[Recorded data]
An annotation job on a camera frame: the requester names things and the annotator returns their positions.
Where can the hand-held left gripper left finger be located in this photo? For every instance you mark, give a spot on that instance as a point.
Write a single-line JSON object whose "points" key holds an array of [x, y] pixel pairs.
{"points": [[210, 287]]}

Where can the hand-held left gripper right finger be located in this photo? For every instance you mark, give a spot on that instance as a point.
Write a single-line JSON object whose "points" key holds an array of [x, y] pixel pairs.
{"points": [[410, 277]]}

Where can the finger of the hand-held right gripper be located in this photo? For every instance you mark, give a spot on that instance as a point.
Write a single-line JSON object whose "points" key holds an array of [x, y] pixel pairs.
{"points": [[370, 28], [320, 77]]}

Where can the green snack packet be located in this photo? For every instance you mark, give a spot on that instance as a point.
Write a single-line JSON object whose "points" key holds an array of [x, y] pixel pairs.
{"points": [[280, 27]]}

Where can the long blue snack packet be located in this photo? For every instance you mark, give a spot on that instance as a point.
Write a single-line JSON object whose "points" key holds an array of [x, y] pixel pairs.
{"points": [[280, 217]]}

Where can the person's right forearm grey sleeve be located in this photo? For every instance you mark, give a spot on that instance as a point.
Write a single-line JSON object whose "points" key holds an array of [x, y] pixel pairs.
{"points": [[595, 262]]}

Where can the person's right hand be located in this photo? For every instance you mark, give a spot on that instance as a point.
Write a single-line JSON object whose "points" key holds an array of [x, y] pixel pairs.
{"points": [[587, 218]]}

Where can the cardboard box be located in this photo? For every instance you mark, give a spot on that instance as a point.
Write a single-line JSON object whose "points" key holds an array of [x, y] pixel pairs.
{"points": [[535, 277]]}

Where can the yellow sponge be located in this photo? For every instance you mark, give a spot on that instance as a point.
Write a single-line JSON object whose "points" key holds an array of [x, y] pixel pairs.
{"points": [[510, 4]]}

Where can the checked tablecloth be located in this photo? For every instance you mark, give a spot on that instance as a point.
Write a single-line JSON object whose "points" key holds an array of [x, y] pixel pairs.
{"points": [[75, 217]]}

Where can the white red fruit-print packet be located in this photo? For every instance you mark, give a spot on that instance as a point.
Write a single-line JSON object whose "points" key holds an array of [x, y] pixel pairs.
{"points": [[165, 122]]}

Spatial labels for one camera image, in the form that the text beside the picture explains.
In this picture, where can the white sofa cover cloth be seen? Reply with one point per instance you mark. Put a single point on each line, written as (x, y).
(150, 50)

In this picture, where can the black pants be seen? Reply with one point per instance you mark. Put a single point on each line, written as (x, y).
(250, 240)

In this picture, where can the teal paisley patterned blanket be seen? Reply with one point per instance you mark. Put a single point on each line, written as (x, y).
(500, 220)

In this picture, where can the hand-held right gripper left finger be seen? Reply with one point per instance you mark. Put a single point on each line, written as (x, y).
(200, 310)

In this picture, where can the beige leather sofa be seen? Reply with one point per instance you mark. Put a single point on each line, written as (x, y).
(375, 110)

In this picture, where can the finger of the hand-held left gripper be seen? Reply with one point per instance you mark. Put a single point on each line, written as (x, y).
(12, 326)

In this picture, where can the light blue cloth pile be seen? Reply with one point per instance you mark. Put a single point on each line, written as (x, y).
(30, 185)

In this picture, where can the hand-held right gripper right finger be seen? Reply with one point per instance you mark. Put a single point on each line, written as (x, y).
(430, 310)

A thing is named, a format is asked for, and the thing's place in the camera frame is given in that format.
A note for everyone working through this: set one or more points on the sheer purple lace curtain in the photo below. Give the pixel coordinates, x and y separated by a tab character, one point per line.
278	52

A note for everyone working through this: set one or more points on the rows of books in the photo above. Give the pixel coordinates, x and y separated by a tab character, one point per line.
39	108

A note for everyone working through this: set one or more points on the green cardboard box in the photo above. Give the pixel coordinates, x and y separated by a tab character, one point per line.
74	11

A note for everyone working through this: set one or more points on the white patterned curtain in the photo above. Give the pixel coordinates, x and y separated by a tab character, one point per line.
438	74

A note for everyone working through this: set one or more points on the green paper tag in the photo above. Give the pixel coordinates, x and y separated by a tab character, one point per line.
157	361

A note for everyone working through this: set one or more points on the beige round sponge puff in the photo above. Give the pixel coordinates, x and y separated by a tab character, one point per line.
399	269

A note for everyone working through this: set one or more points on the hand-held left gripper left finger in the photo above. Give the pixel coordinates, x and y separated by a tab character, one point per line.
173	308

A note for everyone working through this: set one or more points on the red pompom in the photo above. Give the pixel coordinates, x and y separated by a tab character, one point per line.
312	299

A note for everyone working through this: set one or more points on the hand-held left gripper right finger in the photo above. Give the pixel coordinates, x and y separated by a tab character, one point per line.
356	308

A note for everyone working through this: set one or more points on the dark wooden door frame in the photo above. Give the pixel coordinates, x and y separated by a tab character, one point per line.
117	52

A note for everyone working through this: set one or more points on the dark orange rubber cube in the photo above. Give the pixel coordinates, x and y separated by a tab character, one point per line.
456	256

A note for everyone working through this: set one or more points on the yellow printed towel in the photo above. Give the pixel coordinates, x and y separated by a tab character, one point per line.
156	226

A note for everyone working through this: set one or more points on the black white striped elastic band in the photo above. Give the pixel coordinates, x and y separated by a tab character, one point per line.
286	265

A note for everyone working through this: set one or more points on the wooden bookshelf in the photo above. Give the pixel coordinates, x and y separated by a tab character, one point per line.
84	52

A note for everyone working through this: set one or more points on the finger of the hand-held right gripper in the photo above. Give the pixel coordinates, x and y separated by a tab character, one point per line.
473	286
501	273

● **EXERCISE**: Copy every line of the records above exactly.

● **EXERCISE OUTPUT**:
An annotation job on a camera frame: the requester names things and the annotator returns their positions.
Where can the hand-held left gripper left finger be located in this photo? For every instance you mark, give a spot on that instance as a point.
Write a single-line JSON object whose "points" key holds an array of [x, y] pixel pairs.
{"points": [[210, 287]]}

Where can the hand-held left gripper right finger be located in this photo? For every instance you mark, give a spot on that instance as a point.
Write a single-line JSON object whose "points" key holds an array of [x, y] pixel pairs.
{"points": [[410, 277]]}

Where can the finger of the hand-held right gripper be located in this photo? For every instance you mark, give a spot on that instance as a point.
Write a single-line JSON object whose "points" key holds an array of [x, y] pixel pairs.
{"points": [[370, 28], [320, 77]]}

Where can the green snack packet be located in this photo? For every instance you mark, give a spot on that instance as a point.
Write a single-line JSON object whose "points" key holds an array of [x, y] pixel pairs.
{"points": [[280, 27]]}

Where can the long blue snack packet be located in this photo? For every instance you mark, give a spot on that instance as a point.
Write a single-line JSON object whose "points" key holds an array of [x, y] pixel pairs.
{"points": [[280, 217]]}

Where can the person's right forearm grey sleeve be located in this photo? For every instance you mark, give a spot on that instance as a point.
Write a single-line JSON object whose "points" key holds an array of [x, y] pixel pairs.
{"points": [[595, 262]]}

Where can the person's right hand be located in this photo? For every instance you mark, give a spot on that instance as a point.
Write a single-line JSON object whose "points" key holds an array of [x, y] pixel pairs.
{"points": [[587, 218]]}

Where can the cardboard box be located in this photo? For every instance you mark, give a spot on that instance as a point.
Write a single-line JSON object whose "points" key holds an array of [x, y] pixel pairs.
{"points": [[535, 277]]}

Where can the yellow sponge be located in this photo? For every instance you mark, give a spot on that instance as a point.
Write a single-line JSON object whose "points" key holds an array of [x, y] pixel pairs.
{"points": [[510, 4]]}

Where can the checked tablecloth be located in this photo? For every instance you mark, give a spot on that instance as a point.
Write a single-line JSON object whose "points" key holds an array of [x, y] pixel pairs.
{"points": [[75, 217]]}

Where can the white red fruit-print packet be located in this photo? For every instance you mark, give a spot on that instance as a point.
Write a single-line JSON object whose "points" key holds an array of [x, y] pixel pairs.
{"points": [[165, 122]]}

Spatial labels for one camera image, in the form that the text beside the picture explains.
In this picture, where can the white sofa cover cloth be seen? Reply with one point per instance you mark. Put a single point on each line, written as (x, y).
(150, 50)

In this picture, where can the black pants be seen? Reply with one point per instance you mark. Put a single point on each line, written as (x, y).
(250, 240)

In this picture, where can the teal paisley patterned blanket be seen? Reply with one point per instance you mark. Put a single point on each line, written as (x, y).
(500, 220)

In this picture, where can the hand-held right gripper left finger be seen? Reply with one point per instance you mark. Put a single point on each line, written as (x, y).
(200, 310)

In this picture, where can the beige leather sofa be seen? Reply with one point per instance you mark. Put a single point on each line, written as (x, y).
(375, 110)

In this picture, where can the finger of the hand-held left gripper be seen? Reply with one point per instance you mark. Put a single point on each line, written as (x, y).
(12, 326)

In this picture, where can the light blue cloth pile be seen? Reply with one point per instance you mark. Put a single point on each line, written as (x, y).
(30, 185)

In this picture, where can the hand-held right gripper right finger be seen? Reply with one point per instance you mark. Put a single point on each line, written as (x, y).
(430, 310)

A thing is named, a format is asked for, and the thing's place in the camera frame is given in that format.
A note for everyone working through this: set one or more points on the sheer purple lace curtain in the photo below. Give the pixel coordinates, x and y separated by a tab character, one point per line.
278	52

A note for everyone working through this: set one or more points on the rows of books in the photo above. Give the pixel coordinates, x and y separated by a tab character, one point per line.
39	108

A note for everyone working through this: set one or more points on the green cardboard box in the photo above. Give the pixel coordinates, x and y separated by a tab character, one point per line.
74	11

A note for everyone working through this: set one or more points on the white patterned curtain in the photo above. Give the pixel coordinates, x and y separated by a tab character, one point per line.
438	74

A note for everyone working through this: set one or more points on the green paper tag in the photo above. Give the pixel coordinates, x and y separated by a tab character, one point per line.
157	361

A note for everyone working through this: set one or more points on the beige round sponge puff in the photo above. Give the pixel coordinates, x and y separated by a tab character, one point per line.
399	269

A note for everyone working through this: set one or more points on the hand-held left gripper left finger in the photo above. Give the pixel coordinates, x and y separated by a tab character, one point per line.
173	308

A note for everyone working through this: set one or more points on the red pompom in the photo above. Give the pixel coordinates, x and y separated by a tab character, one point per line.
312	299

A note for everyone working through this: set one or more points on the hand-held left gripper right finger in the photo above. Give the pixel coordinates, x and y separated by a tab character, one point per line.
356	308

A note for everyone working through this: set one or more points on the dark wooden door frame in the photo above. Give the pixel coordinates, x and y separated by a tab character, one point per line.
117	52

A note for everyone working through this: set one or more points on the dark orange rubber cube in the photo above. Give the pixel coordinates, x and y separated by a tab character, one point per line.
456	256

A note for everyone working through this: set one or more points on the yellow printed towel in the photo above. Give the pixel coordinates, x and y separated by a tab character, one point per line.
156	226

A note for everyone working through this: set one or more points on the black white striped elastic band in the photo above. Give the pixel coordinates, x and y separated by a tab character, one point per line.
286	265

A note for everyone working through this: set one or more points on the wooden bookshelf in the photo above. Give the pixel coordinates, x and y separated by a tab character, one point per line.
84	52

A note for everyone working through this: set one or more points on the finger of the hand-held right gripper in the photo above. Give the pixel coordinates, x and y separated by a tab character, one point per line.
473	286
501	273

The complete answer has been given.